The Ghana Hydrographic Office’s establishment is a requirement of the International Hydrographic Organisation (IHO), of which Ghana is a member. The IHO is an inter-governmental technical organisation that coordinates the activities of national hydrographic offices, and sets standards to promote uniformity in nautical charts and documents. It also issues international best practices and provides guidelines to maximise the use of hydrographic information from geospatial data, bathymetry, safety of navigation, oil exploration and drilling rigs and many more.
In 2019, Parliament ratified the Convention on the International Hydrographic Organisation (IHO).
Speaking at the ceremony to open the Ghana Hydrographic Office (GHO), the Director General (DG) of the GMA, Thomas Alonsi, said the office consolidates Ghana’s role in the arena of international hydrography. He said as a coastal state and signatory to the International Convention on the Safety of Life at Sea (SOLAS), Ghana is obligated to provide hydrographic and nautical services for the safety of navigation and protection of the marine environment.
Mr. Alonsi said the National Hydrographic and Oceanographic Committee (NHOC) was formed – as recommended by the IHO – to “formulate national hydrographic standards, develop a database and coordinate hydrographic activities to avoid duplication of work by the various agencies”.
He emphasised that the “NHOC supported Ghana’s efforts for ratification of the IHO, and I am happy to formally announce that Ghana is now a member of the IHO. Through Ghana’s IHO membership, we have moved from the observer status to become members of the East Atlantic Hydrographic Commission (EAtHC)”.
Being a member of EAtHC requires Ghana to have a national hydrographic office to serve as the central point for the collation of hydrographic, oceanographic and relevant marine data for the production of nautical charts as well as dissemination of maritime safety information.
Vice-President of the NHOC, Ing. Isaac Koranteng Yirenkyi, praised GMA for the sense of urgency it attached to getting the GHO office set up to facilitate hydrographic activities. “I thought setting up Ghana’s hydrography office was going to be possible maybe by 2025, but here we are – having it unfold before our very eyes in 2020. To have acquired it during this era of COVID-19 makes it a greater achievement,” he stressed.
Mr.

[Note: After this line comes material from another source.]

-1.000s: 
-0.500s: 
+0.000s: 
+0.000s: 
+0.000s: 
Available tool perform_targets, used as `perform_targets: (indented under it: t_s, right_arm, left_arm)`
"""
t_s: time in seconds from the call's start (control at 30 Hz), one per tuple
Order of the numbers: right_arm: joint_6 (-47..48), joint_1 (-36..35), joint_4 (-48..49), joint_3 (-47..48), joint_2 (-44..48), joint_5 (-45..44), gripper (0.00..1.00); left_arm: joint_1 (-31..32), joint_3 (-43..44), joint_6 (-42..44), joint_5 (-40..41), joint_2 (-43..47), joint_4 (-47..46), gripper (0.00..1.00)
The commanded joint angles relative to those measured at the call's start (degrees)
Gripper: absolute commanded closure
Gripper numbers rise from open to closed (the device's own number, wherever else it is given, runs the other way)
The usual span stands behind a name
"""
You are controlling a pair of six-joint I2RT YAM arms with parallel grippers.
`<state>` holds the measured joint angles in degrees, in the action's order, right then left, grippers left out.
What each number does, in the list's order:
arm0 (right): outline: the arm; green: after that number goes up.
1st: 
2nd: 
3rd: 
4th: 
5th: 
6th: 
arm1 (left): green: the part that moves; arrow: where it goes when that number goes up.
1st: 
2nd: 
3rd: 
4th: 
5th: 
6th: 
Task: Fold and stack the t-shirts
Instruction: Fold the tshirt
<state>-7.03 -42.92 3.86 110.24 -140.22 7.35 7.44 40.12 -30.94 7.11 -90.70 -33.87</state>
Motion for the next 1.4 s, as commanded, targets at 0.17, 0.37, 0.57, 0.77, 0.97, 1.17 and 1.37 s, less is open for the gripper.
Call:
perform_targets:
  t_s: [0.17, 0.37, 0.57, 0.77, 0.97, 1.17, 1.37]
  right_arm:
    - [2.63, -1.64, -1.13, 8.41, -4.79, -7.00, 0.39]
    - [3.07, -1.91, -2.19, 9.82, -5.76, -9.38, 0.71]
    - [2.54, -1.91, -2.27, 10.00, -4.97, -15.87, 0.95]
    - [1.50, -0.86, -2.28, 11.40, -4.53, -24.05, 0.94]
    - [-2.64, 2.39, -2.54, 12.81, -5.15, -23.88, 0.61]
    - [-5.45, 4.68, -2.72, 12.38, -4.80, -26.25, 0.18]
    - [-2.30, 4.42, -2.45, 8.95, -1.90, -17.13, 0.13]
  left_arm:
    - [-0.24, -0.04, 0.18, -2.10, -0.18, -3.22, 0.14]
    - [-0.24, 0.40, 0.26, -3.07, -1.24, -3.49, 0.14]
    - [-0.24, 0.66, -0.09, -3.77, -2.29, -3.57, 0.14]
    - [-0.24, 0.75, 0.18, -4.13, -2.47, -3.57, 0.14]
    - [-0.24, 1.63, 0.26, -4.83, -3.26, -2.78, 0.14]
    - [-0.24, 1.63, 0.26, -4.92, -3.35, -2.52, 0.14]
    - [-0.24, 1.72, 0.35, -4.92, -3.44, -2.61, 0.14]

Yirenkyi, who also represents the Ghana Ports and Harbours Authority said: “As a committee we will prove Ghana can produce its own charts shortly, since this will give us the impetus to go forward. On behalf of my colleagues, I thank GMA for this initiative”.

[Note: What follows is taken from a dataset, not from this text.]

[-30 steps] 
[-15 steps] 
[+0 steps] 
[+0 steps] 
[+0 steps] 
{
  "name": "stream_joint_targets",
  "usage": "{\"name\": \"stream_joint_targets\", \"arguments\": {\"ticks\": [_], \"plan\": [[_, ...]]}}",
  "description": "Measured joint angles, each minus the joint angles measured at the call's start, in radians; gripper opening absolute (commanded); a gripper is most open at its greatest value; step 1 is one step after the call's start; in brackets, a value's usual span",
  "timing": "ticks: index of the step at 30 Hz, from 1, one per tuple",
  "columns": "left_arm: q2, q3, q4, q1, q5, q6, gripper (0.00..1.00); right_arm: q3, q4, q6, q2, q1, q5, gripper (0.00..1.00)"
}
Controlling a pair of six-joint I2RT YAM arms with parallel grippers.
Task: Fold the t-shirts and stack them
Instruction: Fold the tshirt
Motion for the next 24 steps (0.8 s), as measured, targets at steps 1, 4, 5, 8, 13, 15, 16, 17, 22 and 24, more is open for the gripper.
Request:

Members of the NHOC who also witnessed the occasion were: Nana Adusei Poku, Lead Geomatic Engineer with GNPC; Captain Darlington Newton Akrofi from the GMA, Takoradi office; Captain Adjetey from the Regional Maritime University; and Dr. Isaac Oppong from the Petroleum Commission.
Also present was Yaw Antwi Akosa, a Deputy Director General (Finance and Administration); and Ms. Marilyn Eghan, head of Hydrography, both at GMA.
The Ghana Hydrography Office is furnished with high performance supercomputers and powerful workstation laptops, a plotter and the requisite software. Ghana joins the likes of South Africa, Morocco, Tunisia, Nigeria and Egypt who are torchbearers on the African continent when it comes to coordination of hydrographic data for marine-related decision-making.